Start of Exercise inputs

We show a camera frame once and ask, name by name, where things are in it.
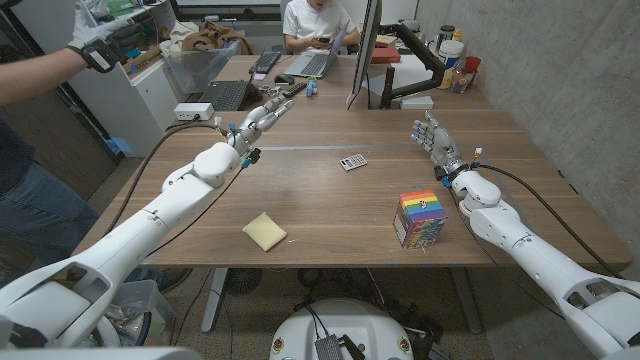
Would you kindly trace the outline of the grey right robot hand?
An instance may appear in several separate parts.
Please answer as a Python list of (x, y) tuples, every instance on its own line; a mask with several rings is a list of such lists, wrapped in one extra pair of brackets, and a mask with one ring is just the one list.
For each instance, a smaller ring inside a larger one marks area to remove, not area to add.
[(411, 139), (422, 147), (433, 163), (440, 166), (447, 175), (466, 170), (468, 165), (460, 156), (457, 145), (448, 131), (429, 111), (425, 121), (415, 120)]

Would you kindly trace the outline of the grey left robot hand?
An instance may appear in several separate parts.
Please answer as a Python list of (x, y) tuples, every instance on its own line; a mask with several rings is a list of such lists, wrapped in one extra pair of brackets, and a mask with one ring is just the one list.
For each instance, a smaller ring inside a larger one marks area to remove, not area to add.
[(227, 136), (226, 143), (244, 156), (249, 147), (293, 106), (294, 101), (282, 95), (268, 100), (247, 114), (240, 127)]

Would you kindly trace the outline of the standing person's gloved hand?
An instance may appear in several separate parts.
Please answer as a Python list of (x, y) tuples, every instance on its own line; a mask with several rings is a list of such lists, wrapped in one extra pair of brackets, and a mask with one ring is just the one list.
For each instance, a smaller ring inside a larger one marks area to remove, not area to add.
[(67, 48), (80, 55), (89, 68), (100, 73), (110, 72), (127, 52), (145, 39), (143, 26), (130, 18), (91, 27), (92, 19), (84, 2), (76, 0), (73, 39)]

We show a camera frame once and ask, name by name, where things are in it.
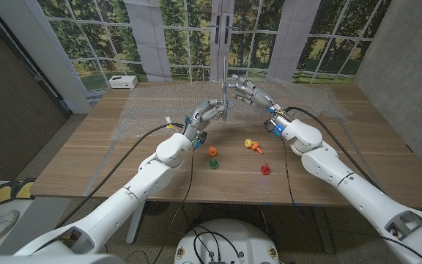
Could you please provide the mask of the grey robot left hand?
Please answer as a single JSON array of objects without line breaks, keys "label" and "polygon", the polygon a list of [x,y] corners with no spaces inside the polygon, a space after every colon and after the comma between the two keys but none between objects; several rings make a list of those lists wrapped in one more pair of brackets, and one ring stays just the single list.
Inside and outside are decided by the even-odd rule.
[{"label": "grey robot left hand", "polygon": [[222,99],[203,100],[193,110],[182,134],[192,142],[210,124],[211,119],[226,117],[228,106],[228,102]]}]

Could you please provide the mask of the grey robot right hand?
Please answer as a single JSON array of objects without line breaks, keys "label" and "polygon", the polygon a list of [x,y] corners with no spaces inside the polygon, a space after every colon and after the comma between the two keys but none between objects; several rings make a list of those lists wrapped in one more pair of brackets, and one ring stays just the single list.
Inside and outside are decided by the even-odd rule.
[{"label": "grey robot right hand", "polygon": [[281,115],[281,107],[277,104],[275,98],[266,90],[258,88],[248,79],[233,75],[233,82],[227,85],[237,94],[236,100],[240,100],[249,106],[253,106],[262,116],[266,117],[265,125],[270,131],[275,128],[284,128],[288,121]]}]

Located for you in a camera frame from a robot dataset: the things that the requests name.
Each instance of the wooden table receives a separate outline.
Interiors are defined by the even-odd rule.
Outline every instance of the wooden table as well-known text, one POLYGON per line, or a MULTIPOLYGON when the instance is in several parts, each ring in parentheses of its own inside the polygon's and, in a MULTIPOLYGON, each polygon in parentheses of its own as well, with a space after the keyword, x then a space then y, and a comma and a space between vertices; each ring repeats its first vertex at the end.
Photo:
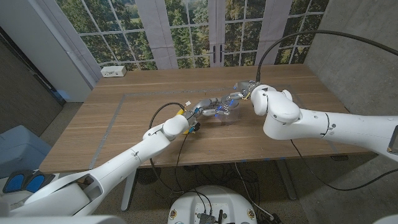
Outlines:
MULTIPOLYGON (((48 156, 43 172, 78 172, 95 168, 142 140, 155 111, 165 103, 221 97, 233 85, 252 80, 257 67, 196 68, 128 72, 125 77, 102 78, 86 99, 48 156)), ((281 91, 287 89, 301 108, 348 113, 343 104, 305 65, 262 67, 261 81, 281 91)), ((265 116, 256 116, 250 101, 240 101, 240 119, 221 126, 215 117, 201 117, 201 128, 185 142, 179 165, 290 159, 298 154, 290 141, 267 137, 265 116)), ((162 110, 154 125, 173 117, 178 106, 162 110)), ((156 166, 174 166, 183 136, 160 155, 156 166)), ((320 139, 297 139, 305 157, 363 153, 368 150, 320 139)), ((149 167, 149 161, 142 167, 149 167)))

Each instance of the blue pedal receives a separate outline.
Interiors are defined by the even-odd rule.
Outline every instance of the blue pedal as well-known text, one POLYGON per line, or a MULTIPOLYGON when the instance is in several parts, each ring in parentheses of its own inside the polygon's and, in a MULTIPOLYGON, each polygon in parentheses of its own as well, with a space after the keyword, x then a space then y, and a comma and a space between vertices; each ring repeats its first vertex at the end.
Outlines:
POLYGON ((22 190, 35 193, 42 187, 49 184, 54 177, 54 174, 43 174, 39 170, 36 172, 32 170, 13 172, 9 176, 2 191, 5 194, 22 190))

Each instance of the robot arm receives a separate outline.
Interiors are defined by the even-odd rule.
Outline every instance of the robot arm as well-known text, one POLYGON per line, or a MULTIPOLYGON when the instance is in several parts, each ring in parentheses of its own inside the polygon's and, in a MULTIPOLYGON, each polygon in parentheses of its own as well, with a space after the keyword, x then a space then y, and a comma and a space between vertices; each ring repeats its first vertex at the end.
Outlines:
POLYGON ((58 179, 30 196, 24 206, 9 212, 10 217, 82 216, 92 214, 105 196, 133 170, 161 153, 189 127, 183 115, 176 115, 150 129, 143 141, 103 165, 58 179))
POLYGON ((284 90, 254 81, 236 86, 250 95, 254 112, 266 116, 263 130, 276 140, 318 138, 369 149, 398 161, 398 116, 360 116, 299 108, 284 90))

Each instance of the white box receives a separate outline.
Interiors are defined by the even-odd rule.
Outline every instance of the white box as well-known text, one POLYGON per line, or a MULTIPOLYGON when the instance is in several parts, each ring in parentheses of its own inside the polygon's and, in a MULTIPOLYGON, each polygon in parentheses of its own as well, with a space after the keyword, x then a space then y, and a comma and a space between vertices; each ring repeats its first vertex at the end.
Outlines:
POLYGON ((101 69, 104 77, 123 77, 127 70, 124 66, 105 66, 101 69))

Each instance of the window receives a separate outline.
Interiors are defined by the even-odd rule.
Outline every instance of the window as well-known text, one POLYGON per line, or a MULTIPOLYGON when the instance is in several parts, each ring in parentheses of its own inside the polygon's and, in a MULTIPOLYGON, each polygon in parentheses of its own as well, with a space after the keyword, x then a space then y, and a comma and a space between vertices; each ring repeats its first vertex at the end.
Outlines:
MULTIPOLYGON (((329 0, 293 0, 284 37, 296 32, 316 30, 329 0)), ((304 63, 315 34, 289 38, 279 45, 275 64, 304 63)))
POLYGON ((207 0, 165 0, 179 68, 210 67, 207 0))
POLYGON ((157 69, 134 0, 56 0, 100 67, 157 69))
POLYGON ((254 65, 264 0, 226 0, 224 66, 254 65))

End of Exercise inputs

What you should do
An exact copy of every entry above is needed, minus the pictures.

Solution
We show a camera frame once and ask, name by name, where things are in it.
Would you kindly trace the outline of the grey right robot hand?
An instance may appear in several separate parts.
Please answer as a Python list of (x, y) tuples, every instance on its own line; a mask with several rings is a list of such lists, wrapped in one extra pair of brackets, and a mask with one ring is just the one list.
For each instance, a smaller ring inside a larger one marks area to remove, not area to add.
[(411, 139), (422, 147), (433, 163), (440, 166), (447, 175), (466, 170), (468, 165), (460, 156), (457, 145), (448, 131), (429, 111), (425, 121), (415, 120)]

Would you kindly trace the outline of the grey left robot hand?
An instance may appear in several separate parts.
Please answer as a Python list of (x, y) tuples, every instance on its own line; a mask with several rings is a list of such lists, wrapped in one extra pair of brackets, and a mask with one ring is just the one list.
For each instance, a smaller ring inside a larger one marks area to remove, not area to add.
[(227, 136), (226, 143), (244, 156), (249, 147), (293, 106), (294, 101), (282, 95), (268, 100), (247, 114), (240, 127)]

Would you kindly trace the outline of the standing person's gloved hand?
An instance may appear in several separate parts.
Please answer as a Python list of (x, y) tuples, every instance on its own line; a mask with several rings is a list of such lists, wrapped in one extra pair of brackets, and a mask with one ring is just the one list.
For each instance, a smaller ring inside a larger one marks area to remove, not area to add.
[(67, 48), (80, 55), (89, 68), (100, 73), (110, 72), (127, 52), (145, 39), (143, 26), (130, 18), (91, 27), (92, 19), (84, 2), (76, 0), (73, 39)]

We show a camera frame once and ask, name by name, where things are in it.
Could you please provide the mask of the grey robot left hand?
Please answer as a single JSON array of objects without line breaks, keys "label" and "polygon", the polygon a list of [x,y] corners with no spaces inside the polygon, a space after every colon and after the comma between the two keys but none between objects; several rings make a list of those lists wrapped in one more pair of brackets, and one ring stays just the single list.
Inside and outside are decided by the even-odd rule.
[{"label": "grey robot left hand", "polygon": [[222,99],[203,100],[193,110],[182,134],[192,142],[210,124],[211,119],[226,117],[228,106],[228,102]]}]

Could you please provide the mask of the grey robot right hand?
Please answer as a single JSON array of objects without line breaks, keys "label" and "polygon", the polygon a list of [x,y] corners with no spaces inside the polygon, a space after every colon and after the comma between the two keys but none between objects; several rings make a list of those lists wrapped in one more pair of brackets, and one ring stays just the single list.
Inside and outside are decided by the even-odd rule.
[{"label": "grey robot right hand", "polygon": [[281,115],[281,107],[277,104],[275,98],[266,90],[258,88],[248,79],[233,75],[233,82],[227,85],[237,94],[236,100],[240,100],[249,106],[253,106],[262,116],[266,117],[265,125],[270,131],[275,128],[284,128],[288,121]]}]

Located for you in a camera frame from a robot dataset: the things that the requests name.
Each instance of the wooden table receives a separate outline.
Interiors are defined by the even-odd rule.
Outline every instance of the wooden table as well-known text, one POLYGON per line, or a MULTIPOLYGON when the instance is in several parts, each ring in parentheses of its own inside the polygon's and, in a MULTIPOLYGON, each polygon in parentheses of its own as well, with a space after the keyword, x then a space then y, and a comma and a space between vertices; each ring repeats its first vertex at the end.
Photo:
Outlines:
MULTIPOLYGON (((48 156, 43 172, 78 172, 95 168, 142 140, 155 111, 165 103, 221 97, 233 85, 252 80, 257 67, 196 68, 128 72, 125 77, 102 78, 86 99, 48 156)), ((281 91, 287 89, 301 108, 348 113, 343 104, 305 65, 262 67, 261 81, 281 91)), ((265 116, 256 116, 250 101, 240 101, 240 119, 221 126, 215 117, 201 117, 201 128, 185 142, 179 165, 290 159, 298 154, 290 141, 267 137, 265 116)), ((162 110, 154 125, 173 117, 178 106, 162 110)), ((156 166, 174 166, 183 136, 160 155, 156 166)), ((320 139, 297 139, 305 157, 363 153, 368 150, 320 139)), ((149 167, 149 161, 142 167, 149 167)))

Each instance of the blue pedal receives a separate outline.
Interiors are defined by the even-odd rule.
Outline every instance of the blue pedal as well-known text, one POLYGON per line, or a MULTIPOLYGON when the instance is in several parts, each ring in parentheses of its own inside the polygon's and, in a MULTIPOLYGON, each polygon in parentheses of its own as well, with a space after the keyword, x then a space then y, and a comma and a space between vertices; each ring repeats its first vertex at the end.
Outlines:
POLYGON ((22 190, 35 193, 42 187, 49 184, 54 177, 54 174, 43 174, 39 170, 36 172, 32 170, 13 172, 9 176, 2 191, 5 194, 22 190))

Each instance of the robot arm receives a separate outline.
Interiors are defined by the even-odd rule.
Outline every instance of the robot arm as well-known text, one POLYGON per line, or a MULTIPOLYGON when the instance is in several parts, each ring in parentheses of its own inside the polygon's and, in a MULTIPOLYGON, each polygon in parentheses of its own as well, with a space after the keyword, x then a space then y, and a comma and a space between vertices; each ring repeats its first vertex at the end.
Outlines:
POLYGON ((58 179, 30 196, 24 206, 9 212, 10 217, 82 216, 92 214, 105 196, 133 170, 161 153, 189 127, 183 115, 176 115, 150 129, 143 141, 103 165, 58 179))
POLYGON ((284 90, 254 81, 236 86, 250 95, 254 112, 266 116, 263 130, 276 140, 318 138, 369 149, 398 161, 398 116, 360 116, 299 108, 284 90))

Each instance of the white box receives a separate outline.
Interiors are defined by the even-odd rule.
Outline every instance of the white box as well-known text, one POLYGON per line, or a MULTIPOLYGON when the instance is in several parts, each ring in parentheses of its own inside the polygon's and, in a MULTIPOLYGON, each polygon in parentheses of its own as well, with a space after the keyword, x then a space then y, and a comma and a space between vertices; each ring repeats its first vertex at the end.
Outlines:
POLYGON ((101 69, 104 77, 123 77, 127 70, 124 66, 105 66, 101 69))

Each instance of the window receives a separate outline.
Interiors are defined by the even-odd rule.
Outline every instance of the window as well-known text, one POLYGON per line, or a MULTIPOLYGON when the instance is in several parts, each ring in parentheses of its own inside the polygon's and, in a MULTIPOLYGON, each polygon in parentheses of its own as well, with a space after the keyword, x then a space then y, and a comma and a space between vertices; each ring repeats its first vertex at the end.
Outlines:
MULTIPOLYGON (((329 0, 293 0, 284 37, 296 32, 316 30, 329 0)), ((304 63, 315 34, 289 38, 279 45, 275 64, 304 63)))
POLYGON ((207 0, 165 0, 179 68, 210 67, 207 0))
POLYGON ((157 69, 134 0, 56 0, 100 67, 157 69))
POLYGON ((254 65, 264 0, 226 0, 224 66, 254 65))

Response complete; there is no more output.